Data for the task START

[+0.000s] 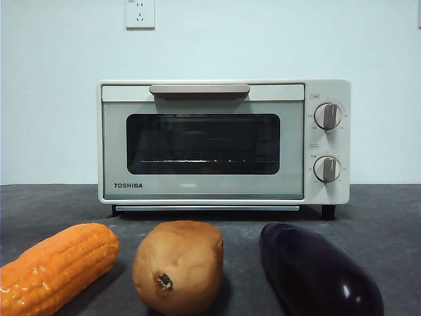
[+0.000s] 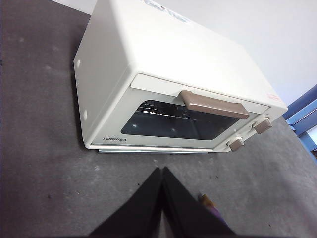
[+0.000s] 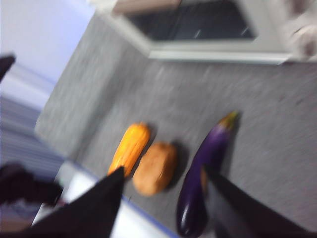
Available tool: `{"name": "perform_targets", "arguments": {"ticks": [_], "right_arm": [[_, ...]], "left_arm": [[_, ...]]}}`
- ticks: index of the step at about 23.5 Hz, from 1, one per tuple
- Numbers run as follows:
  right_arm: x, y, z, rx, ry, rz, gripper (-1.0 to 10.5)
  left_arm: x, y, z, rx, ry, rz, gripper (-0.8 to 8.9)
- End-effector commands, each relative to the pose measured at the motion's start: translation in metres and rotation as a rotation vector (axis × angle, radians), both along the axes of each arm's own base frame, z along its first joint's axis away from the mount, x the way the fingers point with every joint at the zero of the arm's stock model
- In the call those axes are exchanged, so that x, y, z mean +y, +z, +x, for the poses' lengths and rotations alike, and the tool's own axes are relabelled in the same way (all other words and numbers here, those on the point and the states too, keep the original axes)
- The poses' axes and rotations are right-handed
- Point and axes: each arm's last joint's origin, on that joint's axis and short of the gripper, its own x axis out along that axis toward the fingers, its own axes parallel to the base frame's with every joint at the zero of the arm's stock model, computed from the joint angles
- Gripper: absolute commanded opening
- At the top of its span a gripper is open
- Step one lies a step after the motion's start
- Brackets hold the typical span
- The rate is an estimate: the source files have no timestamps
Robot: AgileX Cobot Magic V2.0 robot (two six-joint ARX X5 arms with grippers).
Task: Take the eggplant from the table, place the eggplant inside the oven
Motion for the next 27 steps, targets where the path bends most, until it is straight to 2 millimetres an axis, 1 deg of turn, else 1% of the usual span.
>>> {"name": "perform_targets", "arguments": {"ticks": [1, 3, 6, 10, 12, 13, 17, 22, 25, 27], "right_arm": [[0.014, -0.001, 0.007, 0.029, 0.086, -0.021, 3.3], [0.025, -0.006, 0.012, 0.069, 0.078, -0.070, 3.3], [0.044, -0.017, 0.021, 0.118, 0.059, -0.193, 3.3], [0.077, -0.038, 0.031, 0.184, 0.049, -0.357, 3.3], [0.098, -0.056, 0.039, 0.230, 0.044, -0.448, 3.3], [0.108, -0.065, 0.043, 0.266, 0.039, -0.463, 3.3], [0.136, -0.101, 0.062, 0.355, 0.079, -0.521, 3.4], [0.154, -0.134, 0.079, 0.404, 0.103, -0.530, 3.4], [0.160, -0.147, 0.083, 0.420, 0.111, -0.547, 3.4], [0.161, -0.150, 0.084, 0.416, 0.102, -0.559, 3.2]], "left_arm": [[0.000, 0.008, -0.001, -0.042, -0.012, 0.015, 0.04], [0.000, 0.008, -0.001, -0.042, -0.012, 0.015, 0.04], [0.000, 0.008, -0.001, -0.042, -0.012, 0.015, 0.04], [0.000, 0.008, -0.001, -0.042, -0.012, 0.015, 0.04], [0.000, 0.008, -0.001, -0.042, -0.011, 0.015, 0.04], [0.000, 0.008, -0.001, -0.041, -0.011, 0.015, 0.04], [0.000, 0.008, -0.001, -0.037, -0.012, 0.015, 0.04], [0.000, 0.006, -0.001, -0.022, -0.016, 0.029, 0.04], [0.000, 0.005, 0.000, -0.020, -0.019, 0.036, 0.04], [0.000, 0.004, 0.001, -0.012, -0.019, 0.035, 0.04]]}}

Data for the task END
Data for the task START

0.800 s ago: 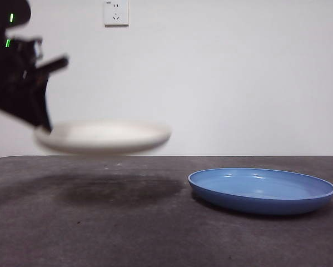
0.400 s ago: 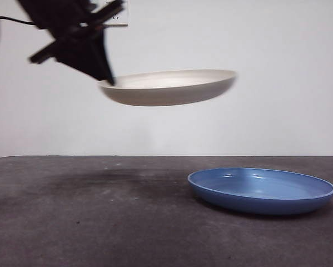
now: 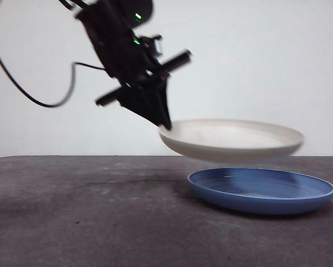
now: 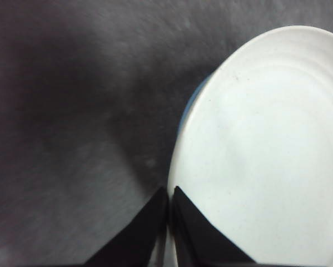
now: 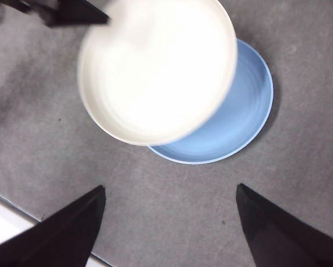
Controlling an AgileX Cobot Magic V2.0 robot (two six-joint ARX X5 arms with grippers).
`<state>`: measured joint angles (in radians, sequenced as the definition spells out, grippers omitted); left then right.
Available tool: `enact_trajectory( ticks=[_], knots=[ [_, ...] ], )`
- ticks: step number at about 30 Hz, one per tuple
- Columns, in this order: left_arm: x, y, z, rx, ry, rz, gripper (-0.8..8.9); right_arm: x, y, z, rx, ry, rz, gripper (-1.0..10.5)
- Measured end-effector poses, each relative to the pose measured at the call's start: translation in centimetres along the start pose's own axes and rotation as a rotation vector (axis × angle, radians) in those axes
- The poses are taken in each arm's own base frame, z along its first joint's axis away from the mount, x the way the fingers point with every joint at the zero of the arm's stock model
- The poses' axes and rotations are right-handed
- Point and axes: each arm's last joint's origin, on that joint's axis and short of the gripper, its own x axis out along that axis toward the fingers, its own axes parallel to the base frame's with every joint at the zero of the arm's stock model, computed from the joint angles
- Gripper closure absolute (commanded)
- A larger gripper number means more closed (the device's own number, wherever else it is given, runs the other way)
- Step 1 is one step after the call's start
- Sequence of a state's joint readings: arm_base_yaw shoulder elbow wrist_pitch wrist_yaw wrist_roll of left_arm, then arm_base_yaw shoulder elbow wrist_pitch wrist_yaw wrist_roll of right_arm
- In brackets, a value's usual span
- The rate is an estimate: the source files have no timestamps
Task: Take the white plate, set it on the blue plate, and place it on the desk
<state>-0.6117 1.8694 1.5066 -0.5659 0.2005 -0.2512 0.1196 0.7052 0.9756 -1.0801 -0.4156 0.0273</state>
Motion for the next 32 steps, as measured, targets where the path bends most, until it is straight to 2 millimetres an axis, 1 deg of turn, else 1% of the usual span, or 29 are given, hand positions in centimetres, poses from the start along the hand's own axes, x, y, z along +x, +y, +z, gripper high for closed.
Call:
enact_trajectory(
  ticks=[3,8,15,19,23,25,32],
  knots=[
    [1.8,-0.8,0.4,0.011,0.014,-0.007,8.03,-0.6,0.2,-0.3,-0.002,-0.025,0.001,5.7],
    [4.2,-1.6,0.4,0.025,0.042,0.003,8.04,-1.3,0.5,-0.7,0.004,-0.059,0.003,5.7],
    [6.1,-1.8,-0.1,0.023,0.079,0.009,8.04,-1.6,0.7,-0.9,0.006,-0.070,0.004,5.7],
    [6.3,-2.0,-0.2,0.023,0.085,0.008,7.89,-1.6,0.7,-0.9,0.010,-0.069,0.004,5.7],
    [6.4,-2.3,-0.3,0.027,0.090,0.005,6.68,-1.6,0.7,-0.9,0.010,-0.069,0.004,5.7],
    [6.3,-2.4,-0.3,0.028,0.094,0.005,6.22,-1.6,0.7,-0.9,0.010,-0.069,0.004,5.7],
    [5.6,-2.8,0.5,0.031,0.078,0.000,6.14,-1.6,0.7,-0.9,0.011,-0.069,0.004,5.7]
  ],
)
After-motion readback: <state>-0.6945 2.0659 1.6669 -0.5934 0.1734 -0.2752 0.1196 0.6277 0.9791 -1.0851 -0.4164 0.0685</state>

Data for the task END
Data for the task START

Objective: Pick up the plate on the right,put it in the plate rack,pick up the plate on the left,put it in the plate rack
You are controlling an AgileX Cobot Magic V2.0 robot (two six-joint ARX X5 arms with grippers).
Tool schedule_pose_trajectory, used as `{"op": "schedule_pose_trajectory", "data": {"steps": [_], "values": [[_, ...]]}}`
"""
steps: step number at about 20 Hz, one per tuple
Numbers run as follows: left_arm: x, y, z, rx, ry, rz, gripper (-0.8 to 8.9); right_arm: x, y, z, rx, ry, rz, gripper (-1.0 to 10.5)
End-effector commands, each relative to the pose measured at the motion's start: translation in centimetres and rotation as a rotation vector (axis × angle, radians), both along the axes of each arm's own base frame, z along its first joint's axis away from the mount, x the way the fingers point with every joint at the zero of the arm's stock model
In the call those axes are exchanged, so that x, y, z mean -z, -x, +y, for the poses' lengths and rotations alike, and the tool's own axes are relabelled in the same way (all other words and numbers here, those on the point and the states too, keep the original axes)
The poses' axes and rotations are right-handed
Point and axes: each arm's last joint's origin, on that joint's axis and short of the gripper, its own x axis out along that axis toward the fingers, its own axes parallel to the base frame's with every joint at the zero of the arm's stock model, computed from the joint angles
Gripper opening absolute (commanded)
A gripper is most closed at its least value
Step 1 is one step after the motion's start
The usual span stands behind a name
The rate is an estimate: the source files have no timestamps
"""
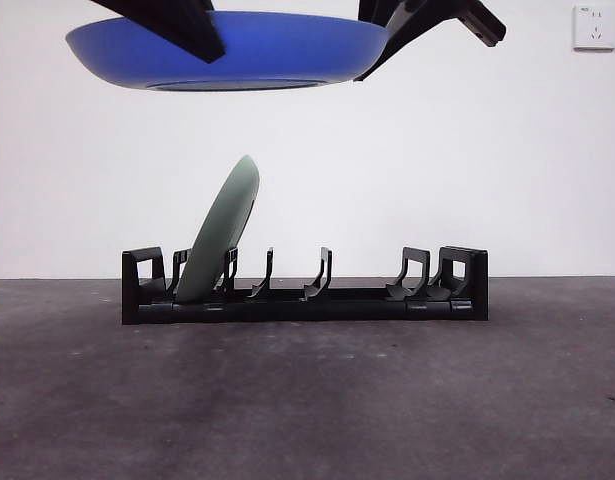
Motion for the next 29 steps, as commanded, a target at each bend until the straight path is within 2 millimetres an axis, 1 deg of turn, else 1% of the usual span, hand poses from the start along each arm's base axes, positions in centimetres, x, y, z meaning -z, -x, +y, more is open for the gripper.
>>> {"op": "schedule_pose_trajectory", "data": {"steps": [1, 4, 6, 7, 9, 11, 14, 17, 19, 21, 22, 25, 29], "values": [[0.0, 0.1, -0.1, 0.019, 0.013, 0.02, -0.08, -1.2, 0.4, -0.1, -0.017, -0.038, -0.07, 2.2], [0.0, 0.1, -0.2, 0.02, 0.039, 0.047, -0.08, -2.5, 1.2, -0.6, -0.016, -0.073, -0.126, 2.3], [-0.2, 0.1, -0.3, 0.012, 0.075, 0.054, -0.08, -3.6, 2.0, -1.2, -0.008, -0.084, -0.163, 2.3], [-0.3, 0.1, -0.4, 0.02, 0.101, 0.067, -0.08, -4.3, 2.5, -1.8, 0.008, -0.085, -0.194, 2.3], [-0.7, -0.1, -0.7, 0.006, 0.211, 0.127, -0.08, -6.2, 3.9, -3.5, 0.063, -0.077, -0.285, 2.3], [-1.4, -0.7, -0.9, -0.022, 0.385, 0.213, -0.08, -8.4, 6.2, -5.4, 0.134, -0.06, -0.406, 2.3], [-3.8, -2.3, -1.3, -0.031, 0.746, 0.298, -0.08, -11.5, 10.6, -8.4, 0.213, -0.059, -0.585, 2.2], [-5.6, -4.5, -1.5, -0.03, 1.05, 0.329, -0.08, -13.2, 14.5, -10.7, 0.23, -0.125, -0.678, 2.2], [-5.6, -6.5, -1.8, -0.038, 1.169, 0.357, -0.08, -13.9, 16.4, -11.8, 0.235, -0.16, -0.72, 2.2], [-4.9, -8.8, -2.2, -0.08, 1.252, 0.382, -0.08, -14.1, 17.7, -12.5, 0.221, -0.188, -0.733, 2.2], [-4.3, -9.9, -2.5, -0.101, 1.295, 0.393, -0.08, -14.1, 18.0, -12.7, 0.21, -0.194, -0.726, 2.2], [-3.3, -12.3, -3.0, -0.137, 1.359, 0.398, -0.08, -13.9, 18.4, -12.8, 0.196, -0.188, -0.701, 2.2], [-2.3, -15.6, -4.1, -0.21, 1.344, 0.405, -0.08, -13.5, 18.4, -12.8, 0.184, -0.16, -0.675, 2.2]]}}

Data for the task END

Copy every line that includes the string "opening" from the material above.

▶ [The answer]:
- Gripper: absolute commanded opening
Gripper opening absolute (commanded)

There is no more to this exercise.